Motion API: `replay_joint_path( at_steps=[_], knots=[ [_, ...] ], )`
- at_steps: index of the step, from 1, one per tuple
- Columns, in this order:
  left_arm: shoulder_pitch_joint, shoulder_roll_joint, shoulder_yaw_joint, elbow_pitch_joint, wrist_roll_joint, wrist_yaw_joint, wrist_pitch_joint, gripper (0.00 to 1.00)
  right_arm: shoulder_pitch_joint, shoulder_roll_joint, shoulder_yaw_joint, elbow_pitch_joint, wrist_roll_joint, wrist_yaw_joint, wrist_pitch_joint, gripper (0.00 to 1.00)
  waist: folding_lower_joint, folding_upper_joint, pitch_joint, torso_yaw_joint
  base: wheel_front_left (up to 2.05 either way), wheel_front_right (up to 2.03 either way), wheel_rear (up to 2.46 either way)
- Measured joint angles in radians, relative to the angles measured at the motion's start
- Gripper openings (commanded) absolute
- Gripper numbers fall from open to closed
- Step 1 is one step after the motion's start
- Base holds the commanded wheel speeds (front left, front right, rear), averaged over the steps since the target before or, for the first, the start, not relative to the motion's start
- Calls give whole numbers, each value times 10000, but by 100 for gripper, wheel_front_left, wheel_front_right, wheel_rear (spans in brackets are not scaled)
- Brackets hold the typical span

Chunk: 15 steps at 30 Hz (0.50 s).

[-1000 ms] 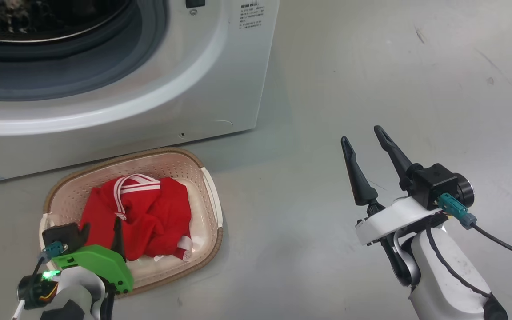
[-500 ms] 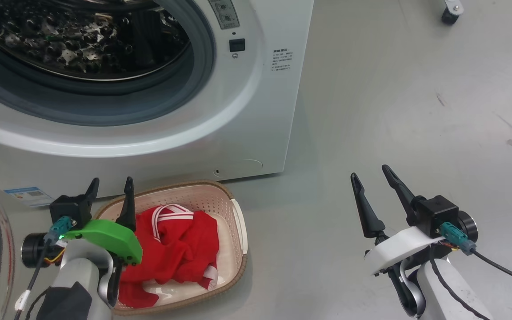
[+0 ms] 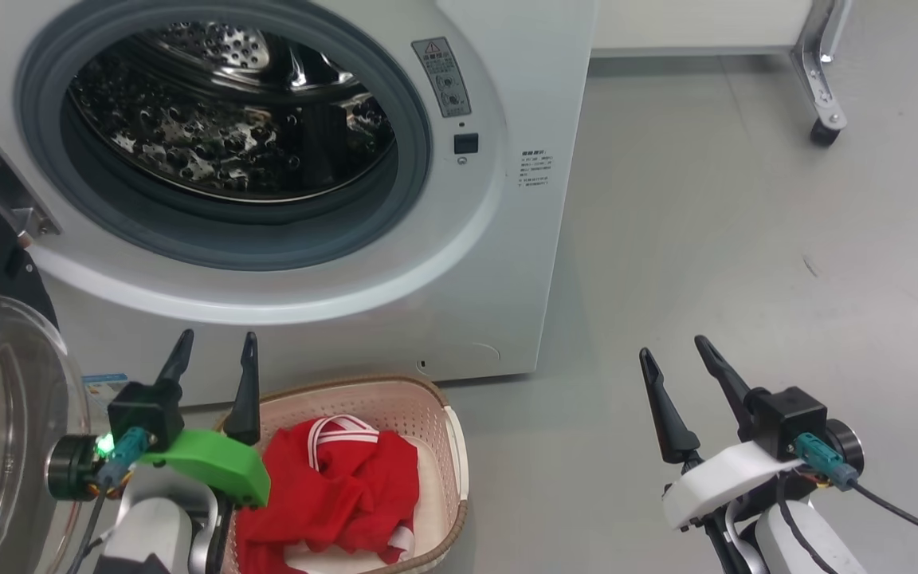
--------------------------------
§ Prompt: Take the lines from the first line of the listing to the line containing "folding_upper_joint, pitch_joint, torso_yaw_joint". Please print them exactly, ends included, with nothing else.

§ Response area:
Motion API: `replay_joint_path( at_steps=[_], knots=[ [_, ...] ], )`
- at_steps: index of the step, from 1, one per tuple
- Columns, in this order:
  left_arm: shoulder_pitch_joint, shoulder_roll_joint, shoulder_yaw_joint, elbow_pitch_joint, wrist_roll_joint, wrist_yaw_joint, wrist_pitch_joint, gripper (0.00 to 1.00)
  right_arm: shoulder_pitch_joint, shoulder_roll_joint, shoulder_yaw_joint, elbow_pitch_joint, wrist_roll_joint, wrist_yaw_joint, wrist_pitch_joint, gripper (0.00 to 1.00)
  waist: folding_lower_joint, folding_upper_joint, pitch_joint, torso_yaw_joint

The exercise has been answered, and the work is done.